Assume you only have one buffer page (4 KB) in memory;
thus, each time you need a block it counts as one IO (unless the request is
for exactly the same block you already have in the buffer).
You also have enough memory to hold a single working copy of a C record
and a single working copy of an A record. So, for example,
to do a join, you first read in a block containing a C record, and
copy the record to the working C area. Then you read in the block containing
an A record into your 4K buffer, and join the two records.

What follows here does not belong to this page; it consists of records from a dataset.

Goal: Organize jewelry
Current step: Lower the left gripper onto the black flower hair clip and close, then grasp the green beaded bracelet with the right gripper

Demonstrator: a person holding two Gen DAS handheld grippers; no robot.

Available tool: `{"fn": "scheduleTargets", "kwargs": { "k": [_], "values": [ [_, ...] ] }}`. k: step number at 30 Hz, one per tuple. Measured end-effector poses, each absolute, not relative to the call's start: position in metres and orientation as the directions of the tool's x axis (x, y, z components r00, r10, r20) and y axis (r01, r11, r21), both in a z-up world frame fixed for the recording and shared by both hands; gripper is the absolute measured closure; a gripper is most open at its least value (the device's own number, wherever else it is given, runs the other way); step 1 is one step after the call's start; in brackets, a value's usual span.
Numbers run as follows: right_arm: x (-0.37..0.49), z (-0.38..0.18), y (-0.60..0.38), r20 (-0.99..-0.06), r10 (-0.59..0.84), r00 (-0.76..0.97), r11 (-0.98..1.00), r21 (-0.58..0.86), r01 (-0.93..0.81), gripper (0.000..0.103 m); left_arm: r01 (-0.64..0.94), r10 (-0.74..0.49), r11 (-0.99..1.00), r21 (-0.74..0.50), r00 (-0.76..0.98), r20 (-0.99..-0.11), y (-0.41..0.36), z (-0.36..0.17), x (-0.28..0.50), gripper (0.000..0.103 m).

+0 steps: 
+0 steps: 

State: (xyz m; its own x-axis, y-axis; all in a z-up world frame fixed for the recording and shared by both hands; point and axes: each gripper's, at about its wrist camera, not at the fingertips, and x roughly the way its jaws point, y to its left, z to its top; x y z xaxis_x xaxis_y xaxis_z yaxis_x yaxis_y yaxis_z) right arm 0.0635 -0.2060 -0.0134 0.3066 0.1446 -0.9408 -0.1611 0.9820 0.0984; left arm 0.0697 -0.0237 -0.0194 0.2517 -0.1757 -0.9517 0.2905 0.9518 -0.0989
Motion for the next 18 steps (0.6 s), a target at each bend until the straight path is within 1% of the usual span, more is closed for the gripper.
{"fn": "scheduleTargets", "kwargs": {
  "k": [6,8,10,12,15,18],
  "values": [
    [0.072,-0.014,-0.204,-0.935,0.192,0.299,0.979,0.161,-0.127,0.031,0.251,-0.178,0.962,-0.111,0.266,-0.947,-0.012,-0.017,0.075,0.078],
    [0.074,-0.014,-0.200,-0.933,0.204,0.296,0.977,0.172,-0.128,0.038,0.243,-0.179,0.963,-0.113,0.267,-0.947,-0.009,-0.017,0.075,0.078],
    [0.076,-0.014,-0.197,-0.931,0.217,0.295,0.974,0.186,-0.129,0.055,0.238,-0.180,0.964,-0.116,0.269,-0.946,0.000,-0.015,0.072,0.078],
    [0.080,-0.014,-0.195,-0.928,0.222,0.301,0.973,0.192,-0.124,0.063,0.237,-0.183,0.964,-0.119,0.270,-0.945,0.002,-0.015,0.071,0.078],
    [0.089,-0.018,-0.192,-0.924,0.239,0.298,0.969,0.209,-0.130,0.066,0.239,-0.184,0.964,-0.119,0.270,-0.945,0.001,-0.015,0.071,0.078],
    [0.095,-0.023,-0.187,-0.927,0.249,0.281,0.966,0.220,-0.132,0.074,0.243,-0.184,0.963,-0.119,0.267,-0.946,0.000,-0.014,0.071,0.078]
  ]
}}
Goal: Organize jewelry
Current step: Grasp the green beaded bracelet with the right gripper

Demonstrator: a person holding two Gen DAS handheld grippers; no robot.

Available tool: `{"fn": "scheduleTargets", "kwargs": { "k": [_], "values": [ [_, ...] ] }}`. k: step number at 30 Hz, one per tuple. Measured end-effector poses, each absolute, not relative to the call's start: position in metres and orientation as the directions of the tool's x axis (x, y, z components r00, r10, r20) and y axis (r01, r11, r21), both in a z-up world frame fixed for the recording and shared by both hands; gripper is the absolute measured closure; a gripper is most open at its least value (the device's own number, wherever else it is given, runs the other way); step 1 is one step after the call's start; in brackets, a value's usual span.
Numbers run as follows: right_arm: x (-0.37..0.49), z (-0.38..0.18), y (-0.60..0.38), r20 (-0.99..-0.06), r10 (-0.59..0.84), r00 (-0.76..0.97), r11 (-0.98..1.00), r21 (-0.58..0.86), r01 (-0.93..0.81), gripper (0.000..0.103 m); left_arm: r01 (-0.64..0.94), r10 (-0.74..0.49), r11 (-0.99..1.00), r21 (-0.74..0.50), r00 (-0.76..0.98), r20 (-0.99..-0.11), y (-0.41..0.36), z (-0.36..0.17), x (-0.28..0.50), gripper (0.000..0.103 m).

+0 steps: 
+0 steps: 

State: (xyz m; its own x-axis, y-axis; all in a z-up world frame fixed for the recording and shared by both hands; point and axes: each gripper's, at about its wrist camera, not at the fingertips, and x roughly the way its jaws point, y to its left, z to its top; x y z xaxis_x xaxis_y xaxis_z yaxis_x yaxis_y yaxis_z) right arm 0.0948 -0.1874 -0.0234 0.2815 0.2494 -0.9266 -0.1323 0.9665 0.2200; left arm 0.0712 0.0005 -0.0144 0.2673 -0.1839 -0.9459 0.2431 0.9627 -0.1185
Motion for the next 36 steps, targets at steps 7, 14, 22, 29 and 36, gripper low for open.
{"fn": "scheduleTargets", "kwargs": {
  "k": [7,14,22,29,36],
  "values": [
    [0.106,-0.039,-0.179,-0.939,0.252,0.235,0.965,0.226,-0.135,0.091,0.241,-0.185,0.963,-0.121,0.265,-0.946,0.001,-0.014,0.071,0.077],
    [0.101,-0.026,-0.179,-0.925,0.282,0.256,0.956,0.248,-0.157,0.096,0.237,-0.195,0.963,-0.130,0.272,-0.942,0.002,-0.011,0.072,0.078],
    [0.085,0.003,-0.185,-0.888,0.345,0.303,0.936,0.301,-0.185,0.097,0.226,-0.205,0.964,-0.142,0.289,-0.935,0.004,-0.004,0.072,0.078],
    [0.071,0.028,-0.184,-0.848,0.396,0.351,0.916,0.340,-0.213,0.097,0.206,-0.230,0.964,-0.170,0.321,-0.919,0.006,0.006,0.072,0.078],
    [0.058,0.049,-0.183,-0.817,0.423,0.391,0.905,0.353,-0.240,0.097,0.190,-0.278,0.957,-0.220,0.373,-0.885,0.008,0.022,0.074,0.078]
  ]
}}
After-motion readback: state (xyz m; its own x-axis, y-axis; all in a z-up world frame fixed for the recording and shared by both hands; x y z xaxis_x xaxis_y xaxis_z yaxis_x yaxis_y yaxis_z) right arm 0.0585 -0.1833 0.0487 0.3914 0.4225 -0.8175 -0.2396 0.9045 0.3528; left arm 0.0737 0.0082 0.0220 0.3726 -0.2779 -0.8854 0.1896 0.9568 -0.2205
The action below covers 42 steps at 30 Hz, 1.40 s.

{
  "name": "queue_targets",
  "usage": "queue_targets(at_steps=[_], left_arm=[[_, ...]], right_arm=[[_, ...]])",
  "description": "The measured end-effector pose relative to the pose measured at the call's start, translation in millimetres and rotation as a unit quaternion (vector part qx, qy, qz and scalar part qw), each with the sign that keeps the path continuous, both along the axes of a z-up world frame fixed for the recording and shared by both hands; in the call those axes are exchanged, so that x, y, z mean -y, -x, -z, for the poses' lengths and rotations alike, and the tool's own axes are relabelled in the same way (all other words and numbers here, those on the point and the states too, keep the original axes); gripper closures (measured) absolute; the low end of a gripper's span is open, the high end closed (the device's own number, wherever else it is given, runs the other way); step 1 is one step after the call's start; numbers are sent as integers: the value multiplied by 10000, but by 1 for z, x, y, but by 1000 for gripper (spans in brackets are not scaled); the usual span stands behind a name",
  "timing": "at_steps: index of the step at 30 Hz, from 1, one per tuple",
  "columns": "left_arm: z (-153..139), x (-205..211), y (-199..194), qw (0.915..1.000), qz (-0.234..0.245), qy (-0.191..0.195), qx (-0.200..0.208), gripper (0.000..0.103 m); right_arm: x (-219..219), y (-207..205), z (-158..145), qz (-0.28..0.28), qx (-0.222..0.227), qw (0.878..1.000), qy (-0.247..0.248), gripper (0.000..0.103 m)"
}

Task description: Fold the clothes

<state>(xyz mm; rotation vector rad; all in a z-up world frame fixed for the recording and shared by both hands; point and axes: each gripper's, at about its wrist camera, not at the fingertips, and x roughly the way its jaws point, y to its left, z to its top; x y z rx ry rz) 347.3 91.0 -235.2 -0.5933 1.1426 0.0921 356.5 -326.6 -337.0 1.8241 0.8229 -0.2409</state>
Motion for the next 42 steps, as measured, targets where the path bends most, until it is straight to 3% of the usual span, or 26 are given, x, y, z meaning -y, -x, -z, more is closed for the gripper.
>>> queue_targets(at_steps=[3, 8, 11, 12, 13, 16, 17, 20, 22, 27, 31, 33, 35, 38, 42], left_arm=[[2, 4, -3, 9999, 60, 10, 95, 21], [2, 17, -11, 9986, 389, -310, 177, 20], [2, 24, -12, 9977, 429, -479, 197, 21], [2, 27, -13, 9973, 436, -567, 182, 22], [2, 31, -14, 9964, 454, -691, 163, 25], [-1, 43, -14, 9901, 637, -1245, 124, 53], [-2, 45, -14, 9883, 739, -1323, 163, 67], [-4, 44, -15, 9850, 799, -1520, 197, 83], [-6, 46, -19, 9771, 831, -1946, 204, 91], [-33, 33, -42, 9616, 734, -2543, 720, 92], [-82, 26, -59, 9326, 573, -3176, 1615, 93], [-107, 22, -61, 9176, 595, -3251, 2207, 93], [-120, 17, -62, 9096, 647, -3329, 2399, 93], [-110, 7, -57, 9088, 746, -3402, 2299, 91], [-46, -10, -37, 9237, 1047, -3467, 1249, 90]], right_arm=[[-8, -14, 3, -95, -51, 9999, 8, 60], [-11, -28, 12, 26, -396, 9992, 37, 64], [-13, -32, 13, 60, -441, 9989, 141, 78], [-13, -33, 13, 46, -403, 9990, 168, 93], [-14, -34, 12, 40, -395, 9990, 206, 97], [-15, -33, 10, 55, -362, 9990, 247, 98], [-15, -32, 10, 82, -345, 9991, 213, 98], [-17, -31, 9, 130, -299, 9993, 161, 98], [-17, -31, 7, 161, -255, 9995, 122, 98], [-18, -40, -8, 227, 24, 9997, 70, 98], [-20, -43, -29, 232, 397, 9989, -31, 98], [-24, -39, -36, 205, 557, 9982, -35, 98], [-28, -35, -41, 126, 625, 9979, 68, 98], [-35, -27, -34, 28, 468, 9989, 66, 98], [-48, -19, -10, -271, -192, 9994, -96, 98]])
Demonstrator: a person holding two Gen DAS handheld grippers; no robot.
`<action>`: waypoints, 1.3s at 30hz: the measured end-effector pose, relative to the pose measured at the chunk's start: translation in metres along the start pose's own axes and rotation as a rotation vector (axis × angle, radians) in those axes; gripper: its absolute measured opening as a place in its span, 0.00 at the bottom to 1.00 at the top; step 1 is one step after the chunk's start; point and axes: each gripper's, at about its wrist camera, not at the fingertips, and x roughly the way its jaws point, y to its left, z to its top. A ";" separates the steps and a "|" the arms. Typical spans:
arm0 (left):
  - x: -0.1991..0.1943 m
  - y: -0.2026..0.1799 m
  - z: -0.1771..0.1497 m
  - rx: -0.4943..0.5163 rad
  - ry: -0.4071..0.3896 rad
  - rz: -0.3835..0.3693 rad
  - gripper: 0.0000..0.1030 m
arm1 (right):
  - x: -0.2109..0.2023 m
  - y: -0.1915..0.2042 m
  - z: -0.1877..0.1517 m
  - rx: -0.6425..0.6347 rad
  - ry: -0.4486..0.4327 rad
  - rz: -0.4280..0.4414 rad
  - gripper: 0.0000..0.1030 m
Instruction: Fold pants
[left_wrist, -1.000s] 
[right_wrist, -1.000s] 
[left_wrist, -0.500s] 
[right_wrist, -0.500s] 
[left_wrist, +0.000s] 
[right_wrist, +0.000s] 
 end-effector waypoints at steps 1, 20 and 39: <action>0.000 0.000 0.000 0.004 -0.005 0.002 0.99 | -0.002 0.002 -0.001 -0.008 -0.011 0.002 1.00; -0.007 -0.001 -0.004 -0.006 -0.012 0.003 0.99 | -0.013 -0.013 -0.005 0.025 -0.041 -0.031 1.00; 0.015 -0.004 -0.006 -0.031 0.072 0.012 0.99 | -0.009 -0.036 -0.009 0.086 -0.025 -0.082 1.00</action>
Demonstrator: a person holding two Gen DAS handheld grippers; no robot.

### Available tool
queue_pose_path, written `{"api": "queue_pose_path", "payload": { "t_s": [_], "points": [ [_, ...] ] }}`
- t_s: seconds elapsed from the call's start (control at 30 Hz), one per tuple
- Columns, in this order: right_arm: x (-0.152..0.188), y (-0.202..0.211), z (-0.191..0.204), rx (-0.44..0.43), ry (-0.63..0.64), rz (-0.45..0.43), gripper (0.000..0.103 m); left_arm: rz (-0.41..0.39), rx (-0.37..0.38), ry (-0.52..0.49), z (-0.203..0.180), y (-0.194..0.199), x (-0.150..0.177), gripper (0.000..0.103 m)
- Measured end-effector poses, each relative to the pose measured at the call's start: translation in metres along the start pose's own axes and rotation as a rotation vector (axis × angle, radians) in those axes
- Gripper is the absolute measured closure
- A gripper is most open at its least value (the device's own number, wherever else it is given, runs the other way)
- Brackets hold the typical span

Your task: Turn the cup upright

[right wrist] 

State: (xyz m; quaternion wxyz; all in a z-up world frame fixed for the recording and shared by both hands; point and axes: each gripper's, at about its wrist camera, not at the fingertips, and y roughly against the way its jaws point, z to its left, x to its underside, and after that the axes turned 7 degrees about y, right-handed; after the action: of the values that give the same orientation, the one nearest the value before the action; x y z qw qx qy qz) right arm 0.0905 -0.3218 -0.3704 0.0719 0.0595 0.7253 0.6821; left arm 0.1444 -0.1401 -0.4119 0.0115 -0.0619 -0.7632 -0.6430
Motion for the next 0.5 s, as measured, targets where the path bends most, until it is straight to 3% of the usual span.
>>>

Also, ignore any IOs due to index accesses.  For example,
say I am examining a customer with C.N = "Smith".
The index will point directly to the blocks that hold Smith's
accounts. In my computations, I only need to consider the IO's
for getting the actual C and A records, not for accessing the index.
(Another way to put this is that you may assume the index resides in memory.)

DISPLAYING FINAL ANSWERS:
In Problems 1 and 2 you are to compute a total of 15 values.
Please display them in a table like this:
(You also need to explain the derivation of the numbers, this is just a
summary.)

              | storage   ||  IOs for  |  IOs for  |  IOs for  |  IOs for  |
              | cost(Blks)||  [probe]  | [ord scan]| [pln scan]|  [join]   |
----------------------------------------------------------------------------
[sequential]  |           ||           |           |           |           |
----------------------------------------------------------------------------
[clustered]   |           ||           |           |           |           |
----------------------------------------------------------------------------
[random]      |           ||           |           |           |           |
----------------------------------------------------------------------------


HINT:  Do not concern yourself with events that are very unlikely.
For example, say you want to get the three account records for a particular
customer, and that these records are randomly placed on a large
number of disk blocks. There is some chance that the account
records you want happen to be in the same block (just by luck).
However, for this problem you may assume this probability is negligible
and it will take you exactly three IOs to get those three records.